Hinzu komme, dass Sputnik V "ein staatlicher Impfstoff von einem staatlichen Institut ist, das macht viele misstrauisch", erklärt Semm. Viele hätten mehr Angst vor dem Impfstoff als vor einem schweren Covid-Verlauf. Daran hätte auch der niedrigschwellige Zugang zu Impfungen wenig geändert.
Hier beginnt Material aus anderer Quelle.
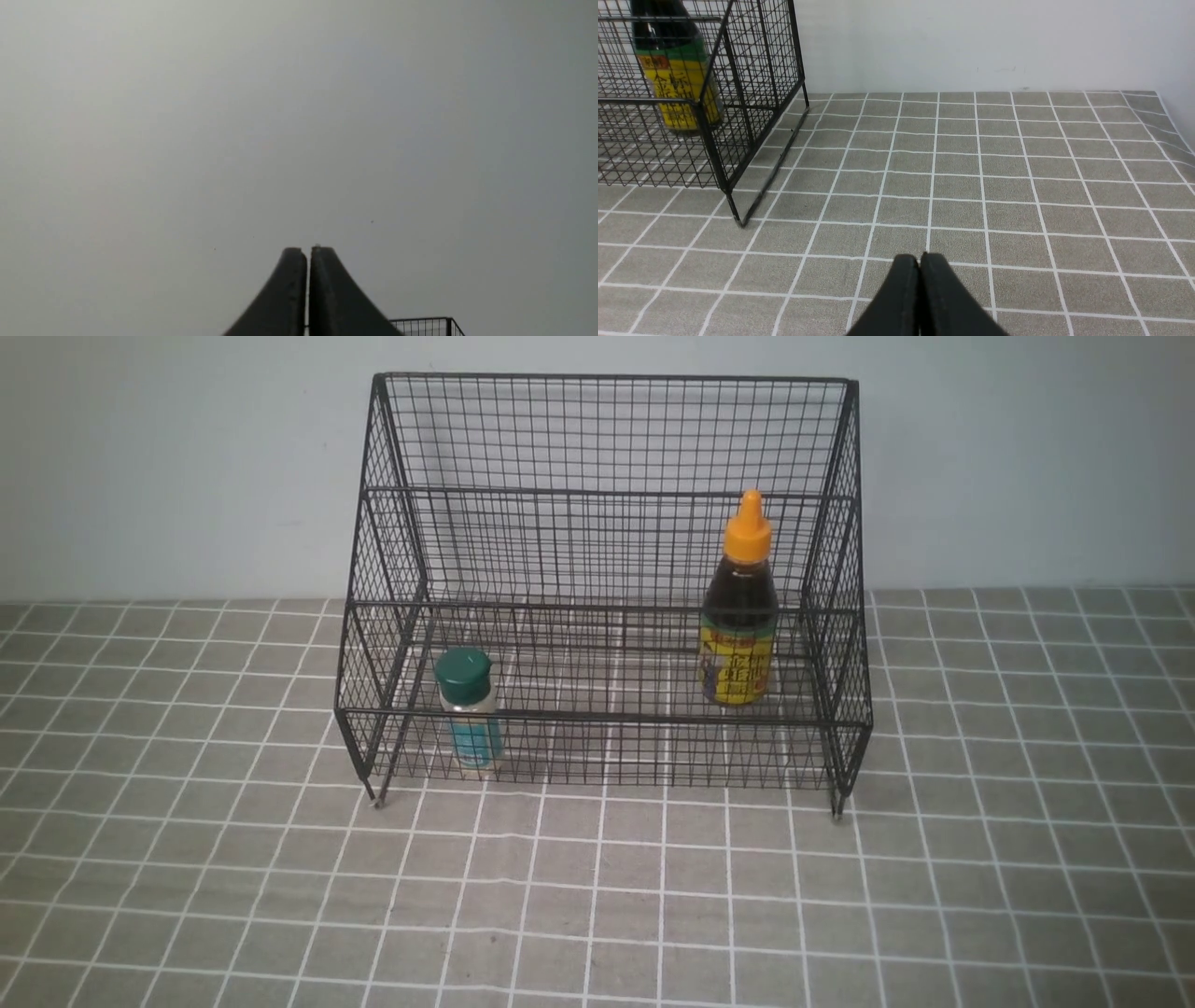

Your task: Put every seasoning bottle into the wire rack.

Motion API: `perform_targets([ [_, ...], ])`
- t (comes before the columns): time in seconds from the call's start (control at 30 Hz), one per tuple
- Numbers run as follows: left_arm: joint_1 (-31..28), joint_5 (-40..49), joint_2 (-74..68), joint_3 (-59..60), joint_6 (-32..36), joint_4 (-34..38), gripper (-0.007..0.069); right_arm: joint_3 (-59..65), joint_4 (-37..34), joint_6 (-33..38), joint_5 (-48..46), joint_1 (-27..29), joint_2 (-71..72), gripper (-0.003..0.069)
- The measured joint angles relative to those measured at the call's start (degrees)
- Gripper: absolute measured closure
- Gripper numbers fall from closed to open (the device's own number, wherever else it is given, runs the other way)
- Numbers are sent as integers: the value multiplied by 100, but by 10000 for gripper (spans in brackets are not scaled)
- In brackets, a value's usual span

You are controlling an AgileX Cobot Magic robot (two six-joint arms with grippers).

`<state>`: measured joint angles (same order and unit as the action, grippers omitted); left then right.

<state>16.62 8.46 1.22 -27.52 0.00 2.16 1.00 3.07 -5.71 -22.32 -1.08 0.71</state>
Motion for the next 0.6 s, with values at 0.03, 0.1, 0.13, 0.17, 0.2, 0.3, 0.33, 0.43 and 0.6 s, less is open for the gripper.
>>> perform_targets([
  [0.03, 0, 98, 0, 0, 33, 0, 631, 0, 0, 0, 0, 0, 0, 673],
  [0.1, 0, 328, 0, 0, 87, -16, 631, 0, 0, 0, 0, 0, 0, 673],
  [0.13, 0, 450, 0, 0, 110, -37, 631, 0, 0, 0, 0, 0, 0, 673],
  [0.17, 0, 486, 0, 0, 116, -45, 631, 0, 0, 0, 0, 0, 0, 673],
  [0.2, 0, 795, -1, 6, 129, -110, 631, 0, 0, 7, 0, 0, 0, 673],
  [0.3, -29, 1058, -5, 152, 155, -145, 631, 0, 0, 70, 0, 0, 0, 673],
  [0.33, -39, 1063, -5, 190, 155, -145, 631, 0, 0, 70, 0, 0, 0, 673],
  [0.43, -354, 1077, -5, 784, 202, -150, 631, 0, 0, 70, 0, 0, 0, 673],
  [0.6, -1083, 956, -5, 2203, 392, -150, 631, 0, 0, 70, 0, 0, 0, 673],
])
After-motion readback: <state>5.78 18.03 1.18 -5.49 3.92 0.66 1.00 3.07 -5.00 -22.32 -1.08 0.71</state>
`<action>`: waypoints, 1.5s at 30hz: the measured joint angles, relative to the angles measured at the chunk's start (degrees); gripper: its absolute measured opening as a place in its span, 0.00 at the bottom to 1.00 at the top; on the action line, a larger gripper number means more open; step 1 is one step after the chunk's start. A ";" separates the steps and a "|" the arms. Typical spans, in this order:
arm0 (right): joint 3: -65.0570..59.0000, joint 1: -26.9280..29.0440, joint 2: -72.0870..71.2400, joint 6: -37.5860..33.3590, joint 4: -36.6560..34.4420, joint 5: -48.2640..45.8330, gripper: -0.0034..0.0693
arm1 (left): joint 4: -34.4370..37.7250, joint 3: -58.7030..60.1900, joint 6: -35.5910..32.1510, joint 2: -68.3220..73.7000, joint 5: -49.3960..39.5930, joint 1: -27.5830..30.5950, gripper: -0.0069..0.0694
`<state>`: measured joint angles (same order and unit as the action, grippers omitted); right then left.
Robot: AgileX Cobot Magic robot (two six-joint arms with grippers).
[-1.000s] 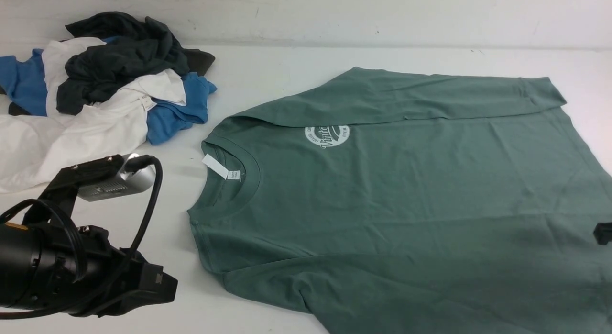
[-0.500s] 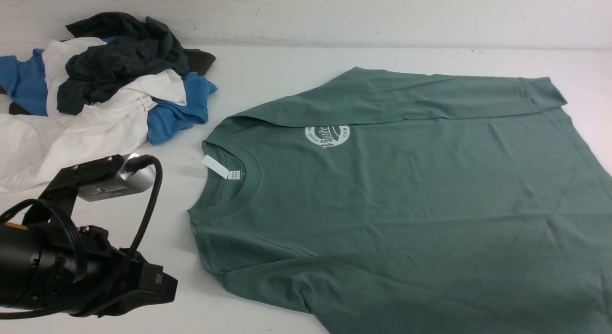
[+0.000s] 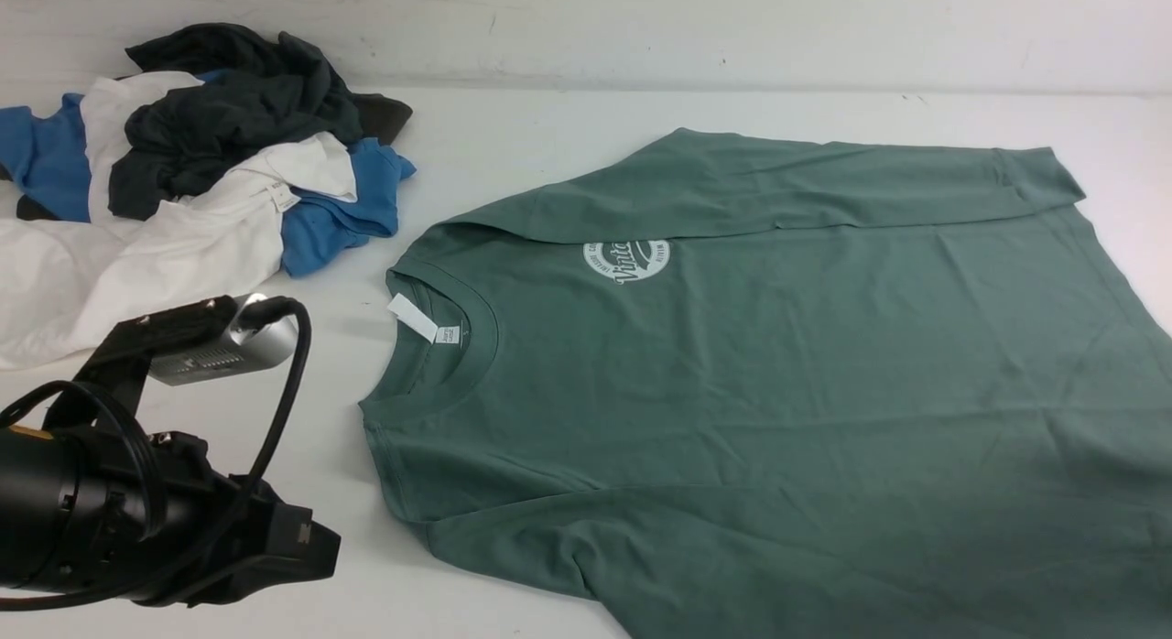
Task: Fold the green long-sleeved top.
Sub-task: Hold the cuff closest to the cuff with your right arm, then drag the cuff with your right arm and place it in the center of the right edge of the fabric
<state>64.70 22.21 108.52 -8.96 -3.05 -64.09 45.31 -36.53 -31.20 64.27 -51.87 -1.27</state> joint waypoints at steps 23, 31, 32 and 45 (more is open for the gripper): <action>0.14 0.00 -4.76 -2.16 -1.91 -2.73 0.09 | 0.10 0.00 0.00 0.00 0.00 0.00 0.09; 5.18 0.00 -15.09 1.08 -3.43 -5.62 0.09 | 0.10 0.00 0.00 0.00 0.00 0.00 0.09; 7.55 0.00 -15.48 1.08 -4.40 -5.61 0.09 | 0.10 0.00 0.00 0.00 0.00 0.00 0.09; 28.38 -7.28 -4.05 -1.65 -6.55 3.30 0.09 | 0.26 0.00 0.00 0.00 0.64 0.00 0.09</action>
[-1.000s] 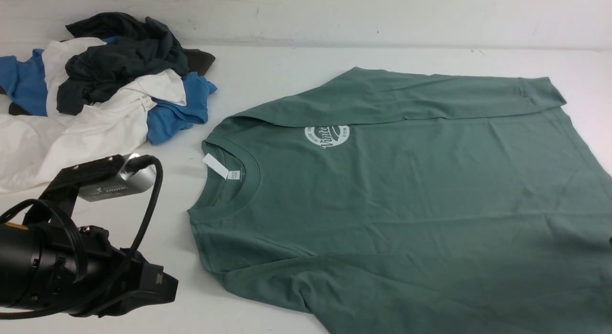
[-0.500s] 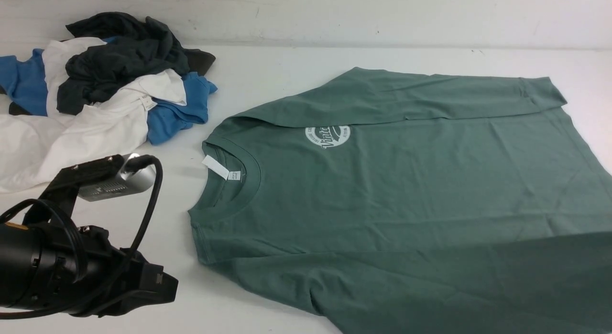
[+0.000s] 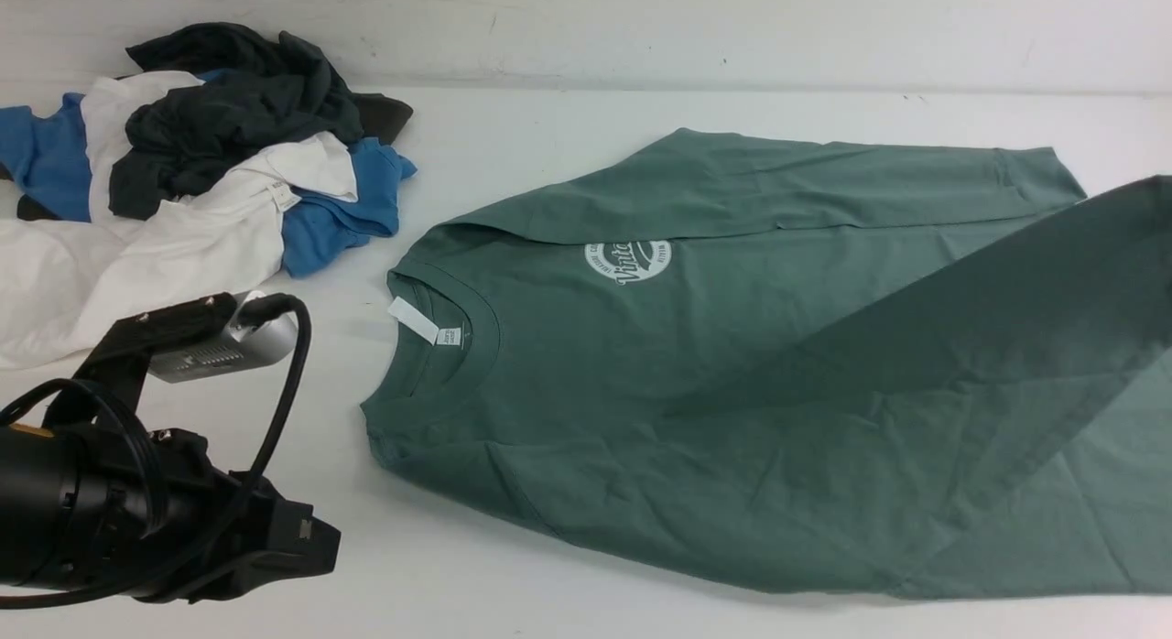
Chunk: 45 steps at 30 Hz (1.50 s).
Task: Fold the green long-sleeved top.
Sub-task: Drag the cuff with your right arm and place it in the center of the right edge of the fabric, then hold the cuff with your right arm as far away from the cuff
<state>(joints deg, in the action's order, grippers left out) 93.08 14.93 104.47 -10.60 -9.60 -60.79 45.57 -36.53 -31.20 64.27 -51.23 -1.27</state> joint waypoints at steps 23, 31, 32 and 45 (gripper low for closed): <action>33.30 -2.62 29.86 7.35 6.99 -3.22 0.64 | 1.97 -6.11 8.00 0.00 1.49 0.00 0.09; 37.63 -2.23 37.40 9.32 9.16 -7.76 0.65 | -1.02 -7.52 9.39 0.00 1.35 0.00 0.09; 37.90 -2.04 38.04 10.13 8.80 -5.22 0.65 | -1.33 -7.52 9.39 0.00 1.31 0.00 0.09; 39.78 -0.84 45.69 13.39 -1.61 26.17 0.65 | -1.66 -7.52 9.39 0.00 1.75 0.00 0.09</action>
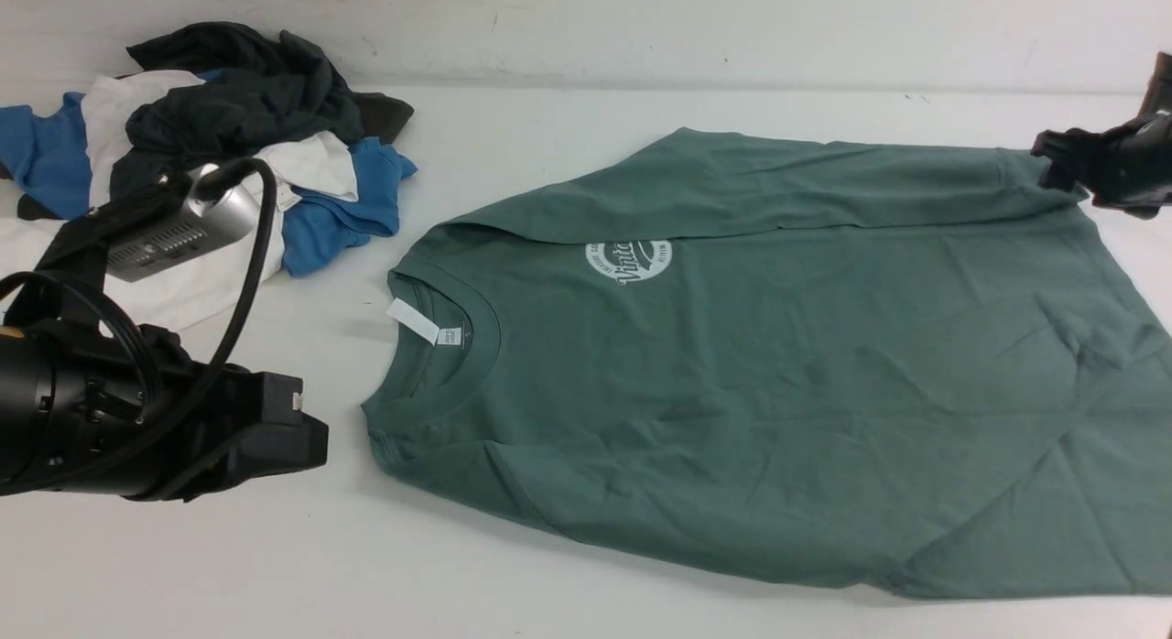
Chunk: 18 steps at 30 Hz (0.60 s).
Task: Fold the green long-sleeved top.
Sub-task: Hold the cuff with your right arm as far away from the cuff
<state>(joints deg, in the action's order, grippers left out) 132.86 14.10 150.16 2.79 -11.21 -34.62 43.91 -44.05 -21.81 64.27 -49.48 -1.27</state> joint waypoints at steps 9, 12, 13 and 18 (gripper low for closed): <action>-0.06 0.17 2.71 1.22 -0.50 11.50 0.65 | 0.00 0.00 0.00 0.11 0.56 0.00 0.09; -0.06 0.17 4.00 1.27 -1.64 13.50 0.65 | 0.00 0.00 0.00 0.11 0.88 0.00 0.09; -0.06 0.17 4.12 1.27 -1.81 13.56 0.65 | 0.00 0.00 0.00 0.11 0.96 0.00 0.09; 0.25 0.17 5.19 1.12 -3.07 16.04 0.61 | 0.00 0.00 -0.07 0.11 1.57 0.00 0.09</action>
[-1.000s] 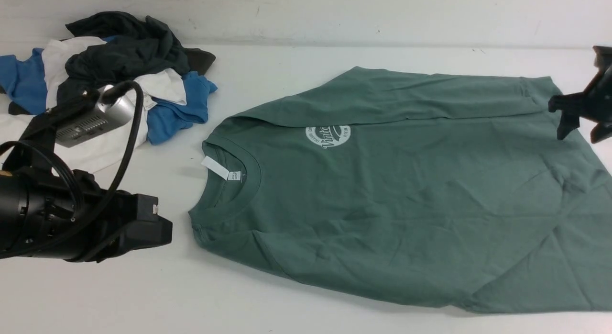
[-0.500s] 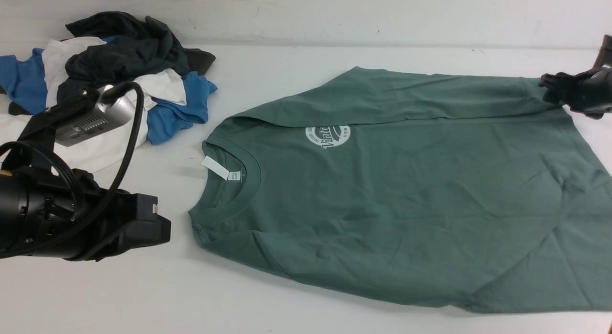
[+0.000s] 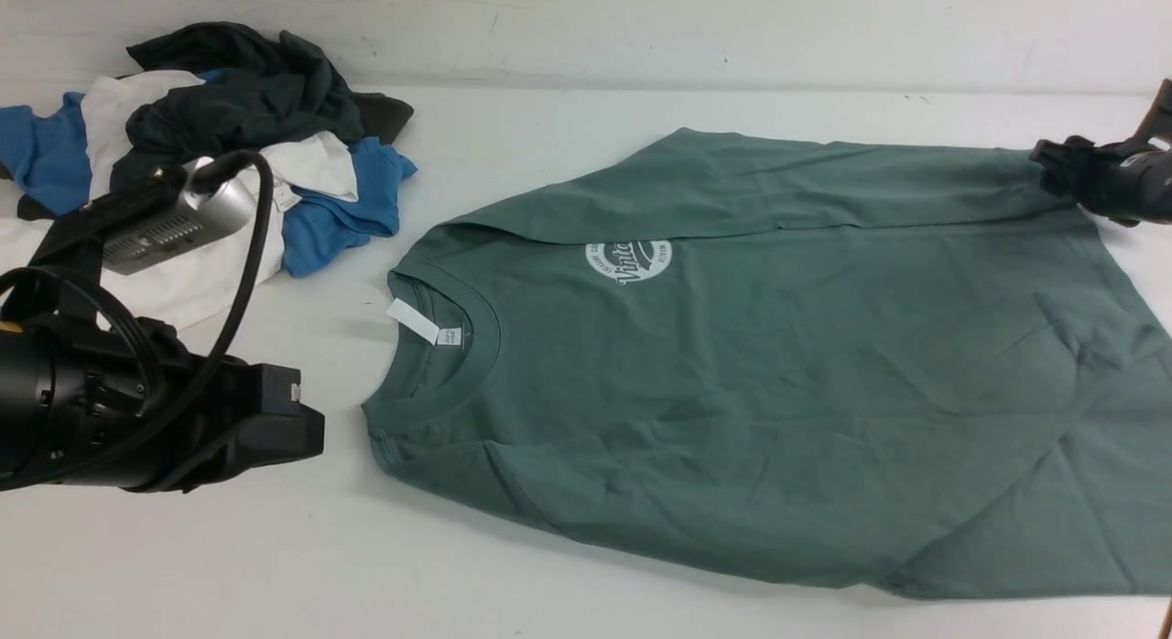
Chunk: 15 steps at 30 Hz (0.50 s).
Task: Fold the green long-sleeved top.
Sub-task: Hold the cuff with your right arm as far away from the cuff
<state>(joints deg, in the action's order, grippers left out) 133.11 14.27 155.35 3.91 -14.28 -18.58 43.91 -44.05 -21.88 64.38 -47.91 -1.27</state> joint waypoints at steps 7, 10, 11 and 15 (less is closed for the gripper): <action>0.00 0.00 -0.14 -1.05 0.13 -1.30 0.22 | 0.13 0.28 -0.25 0.11 1.40 0.00 0.09; 0.00 0.00 -0.69 -1.05 1.55 -2.20 0.08 | 0.16 1.27 -0.25 0.10 1.57 0.00 0.09; 0.00 0.00 -1.03 -1.05 2.10 -2.49 0.07 | 0.16 1.67 -0.25 0.10 1.57 0.00 0.09; -0.05 -0.05 -3.79 -1.05 6.99 -5.11 0.05 | 0.16 3.42 -0.27 0.16 2.52 0.00 0.09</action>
<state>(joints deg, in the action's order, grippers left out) 133.06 14.21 151.56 2.86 -7.29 -23.68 44.07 -40.64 -22.14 64.54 -45.40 -1.27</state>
In Moskau können sich die Russ*innen fast überall impfen lassen: im Supermarkt, im Fußballstadion, nach dem Mittagessen neben dem Restaurant.

Nachdem ein leckeres Süppchen gegessen wurde, kann man sich die Ladung Sputnik holen.
Christian Semm

Selbst in der Pause in der Oper gelte Sputnik statt Sektflöte. Und auch im traditionsreichen Luxus-Kaufhaus "GUM" am Roten Platz, gegenüber vom Kreml wird geimpft. Die Impfung ist zudem für alle kostenlos. Außerhalb der großen Städte fehle es aber häufig an entsprechender Infrastruktur, so Semm.

Propaganda verhindert Aufklärung

Aufklärungsarbeit und Informationen über die Impfung fänden öffentlich weniger statt. Über Nebenwirkungen des eigenen Impfstoffs wird nicht gesprochen, sagt Semm. Im russischen Staatsfernsehen werde lieber auf Probleme und Herausforderungen beim Impfen und der Corona-Bekämpfung in Europa hingewiesen.

Ein weiterer Vorwurf, der von Seiten des Staates gerne gemacht werde: Europa wolle Sputnik V nicht einsetzen, aus Ressentiments gegenüber Russland, erklärt Semm. Gleichzeitig arbeite Russland intensiv an internationalen Kooperationen, um mehr Sputnik in die Welt zu verbreiten.

Putin hält Impfung geheim

Interessant sei zudem, dass Präsident Putin selbst lange Zeit nicht öffentlich machte, ob er bereits geimpft wurde. Inzwischen, berichtet Semm, sei bekannt, dass der Präsident geimpft ist, jedoch ließ er offen, um welchen Impfstoff es sich dabei handelte. Angeblich, um keinen der russischen Impfstoffe zu bevorzugen.

"Er wollte sich bei der Impfung nicht filmen oder fotografieren lassen", erzählt Semm. Dies sei verwunderlich bei einem Präsidenten, der sonst die große Inszenierung liebt. Außerdem wurde so die Chance verpasst, mehr Menschen zum Impfen zu bewegen und vor Corona zu warnen.